- **About this task**
Please output the entries below without altering a single character.

######

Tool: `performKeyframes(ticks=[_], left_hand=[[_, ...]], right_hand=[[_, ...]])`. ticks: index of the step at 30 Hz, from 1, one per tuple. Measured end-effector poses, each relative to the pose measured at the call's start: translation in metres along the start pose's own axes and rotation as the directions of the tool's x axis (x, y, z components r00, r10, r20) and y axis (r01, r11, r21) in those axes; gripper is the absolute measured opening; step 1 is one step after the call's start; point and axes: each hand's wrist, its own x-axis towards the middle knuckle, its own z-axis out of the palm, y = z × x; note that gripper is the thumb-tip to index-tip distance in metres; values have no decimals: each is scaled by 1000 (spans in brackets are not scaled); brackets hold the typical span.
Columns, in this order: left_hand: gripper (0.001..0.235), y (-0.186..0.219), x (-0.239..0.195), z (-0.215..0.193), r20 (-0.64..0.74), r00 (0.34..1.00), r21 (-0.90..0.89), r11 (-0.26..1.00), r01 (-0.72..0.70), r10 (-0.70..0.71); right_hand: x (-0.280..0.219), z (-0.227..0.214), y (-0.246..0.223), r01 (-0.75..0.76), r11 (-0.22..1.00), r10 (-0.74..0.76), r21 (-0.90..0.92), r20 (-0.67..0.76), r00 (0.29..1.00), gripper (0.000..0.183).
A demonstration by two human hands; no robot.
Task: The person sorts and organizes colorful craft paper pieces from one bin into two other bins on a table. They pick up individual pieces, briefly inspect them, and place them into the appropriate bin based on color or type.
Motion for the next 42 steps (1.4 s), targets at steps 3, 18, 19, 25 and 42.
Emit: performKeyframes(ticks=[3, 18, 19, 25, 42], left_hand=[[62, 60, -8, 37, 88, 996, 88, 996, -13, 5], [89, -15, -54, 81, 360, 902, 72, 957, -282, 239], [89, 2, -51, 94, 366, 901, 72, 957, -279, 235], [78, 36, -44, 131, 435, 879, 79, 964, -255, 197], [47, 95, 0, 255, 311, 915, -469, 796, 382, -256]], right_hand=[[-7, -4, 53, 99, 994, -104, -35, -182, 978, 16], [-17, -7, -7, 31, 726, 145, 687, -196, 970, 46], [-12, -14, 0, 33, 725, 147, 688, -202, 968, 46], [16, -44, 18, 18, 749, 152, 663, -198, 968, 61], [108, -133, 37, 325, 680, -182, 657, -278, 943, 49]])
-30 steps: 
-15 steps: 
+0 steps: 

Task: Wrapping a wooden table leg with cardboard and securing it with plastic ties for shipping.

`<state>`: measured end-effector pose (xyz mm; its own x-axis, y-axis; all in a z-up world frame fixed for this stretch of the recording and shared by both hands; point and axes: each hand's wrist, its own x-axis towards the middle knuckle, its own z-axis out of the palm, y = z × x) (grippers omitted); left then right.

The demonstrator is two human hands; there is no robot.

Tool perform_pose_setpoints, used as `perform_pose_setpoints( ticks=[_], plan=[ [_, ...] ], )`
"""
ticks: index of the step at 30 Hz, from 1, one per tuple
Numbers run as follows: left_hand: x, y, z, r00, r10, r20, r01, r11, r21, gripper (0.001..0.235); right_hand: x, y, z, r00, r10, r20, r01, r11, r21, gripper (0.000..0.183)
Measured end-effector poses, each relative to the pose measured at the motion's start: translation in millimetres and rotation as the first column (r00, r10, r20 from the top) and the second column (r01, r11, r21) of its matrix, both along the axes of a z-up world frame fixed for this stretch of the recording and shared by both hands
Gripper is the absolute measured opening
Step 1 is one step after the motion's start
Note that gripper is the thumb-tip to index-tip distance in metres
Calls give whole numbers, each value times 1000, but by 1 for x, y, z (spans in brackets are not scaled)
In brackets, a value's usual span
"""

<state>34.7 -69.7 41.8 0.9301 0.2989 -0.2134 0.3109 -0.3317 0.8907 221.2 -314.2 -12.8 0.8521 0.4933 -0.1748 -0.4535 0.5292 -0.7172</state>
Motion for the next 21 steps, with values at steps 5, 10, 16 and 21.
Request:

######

- **Result**
Tool: `performKeyframes(ticks=[_], left_hand=[[_, ...]], right_hand=[[_, ...]])`. ticks: index of the step at 30 Hz, from 1, one per tuple. Measured end-effector poses, each relative to the pose measured at the call's start: translation in metres along the start pose's own axes and rotation as the directions of the tool's x axis (x, y, z components r00, r10, r20) and y axis (r01, r11, r21) in those axes; gripper is the absolute measured opening; step 1 is one step after the call's start; point and axes: each hand's wrist, its own x-axis towards the middle knuckle, its own z-axis out of the palm, y = z × x; note that gripper is the thumb-tip to index-tip distance in metres; values have no decimals: each is scaled by 1000 (spans in brackets are not scaled); brackets hold the typical span.
Columns, in this order: left_hand: gripper (0.001..0.235), y (-0.186..0.219), x (-0.239..0.195), z (-0.215..0.193), r20 (-0.64..0.74), r00 (0.34..1.00), r21 (-0.90..0.89), r11 (-0.26..1.00), r01 (-0.72..0.70), r10 (-0.70..0.71); right_hand: x (-0.280..0.219), z (-0.227..0.214), y (-0.246..0.223), r01 (-0.75..0.76), r11 (-0.22..1.00), r10 (-0.74..0.76), r21 (-0.90..0.92), r20 (-0.67..0.76), r00 (0.29..1.00), gripper (0.000..0.183).
A demonstration by two human hands; no robot.
Task: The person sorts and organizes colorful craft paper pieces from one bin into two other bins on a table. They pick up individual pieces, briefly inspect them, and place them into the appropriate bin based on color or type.
Motion for the next 42 steps (1.4 s), targets at steps 3, 18, 19, 25 and 42.
Emit: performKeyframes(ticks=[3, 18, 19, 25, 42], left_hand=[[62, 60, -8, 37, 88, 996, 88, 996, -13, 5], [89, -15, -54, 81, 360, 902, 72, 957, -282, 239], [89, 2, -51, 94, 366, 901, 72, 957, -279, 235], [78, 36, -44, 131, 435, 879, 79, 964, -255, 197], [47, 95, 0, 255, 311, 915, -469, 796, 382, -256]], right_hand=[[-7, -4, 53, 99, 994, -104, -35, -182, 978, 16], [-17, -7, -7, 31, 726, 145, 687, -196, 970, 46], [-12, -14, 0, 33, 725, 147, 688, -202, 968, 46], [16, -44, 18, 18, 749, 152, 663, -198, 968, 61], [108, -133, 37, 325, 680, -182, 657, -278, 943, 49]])
-30 steps: 
-15 steps: 
+0 steps: 

Task: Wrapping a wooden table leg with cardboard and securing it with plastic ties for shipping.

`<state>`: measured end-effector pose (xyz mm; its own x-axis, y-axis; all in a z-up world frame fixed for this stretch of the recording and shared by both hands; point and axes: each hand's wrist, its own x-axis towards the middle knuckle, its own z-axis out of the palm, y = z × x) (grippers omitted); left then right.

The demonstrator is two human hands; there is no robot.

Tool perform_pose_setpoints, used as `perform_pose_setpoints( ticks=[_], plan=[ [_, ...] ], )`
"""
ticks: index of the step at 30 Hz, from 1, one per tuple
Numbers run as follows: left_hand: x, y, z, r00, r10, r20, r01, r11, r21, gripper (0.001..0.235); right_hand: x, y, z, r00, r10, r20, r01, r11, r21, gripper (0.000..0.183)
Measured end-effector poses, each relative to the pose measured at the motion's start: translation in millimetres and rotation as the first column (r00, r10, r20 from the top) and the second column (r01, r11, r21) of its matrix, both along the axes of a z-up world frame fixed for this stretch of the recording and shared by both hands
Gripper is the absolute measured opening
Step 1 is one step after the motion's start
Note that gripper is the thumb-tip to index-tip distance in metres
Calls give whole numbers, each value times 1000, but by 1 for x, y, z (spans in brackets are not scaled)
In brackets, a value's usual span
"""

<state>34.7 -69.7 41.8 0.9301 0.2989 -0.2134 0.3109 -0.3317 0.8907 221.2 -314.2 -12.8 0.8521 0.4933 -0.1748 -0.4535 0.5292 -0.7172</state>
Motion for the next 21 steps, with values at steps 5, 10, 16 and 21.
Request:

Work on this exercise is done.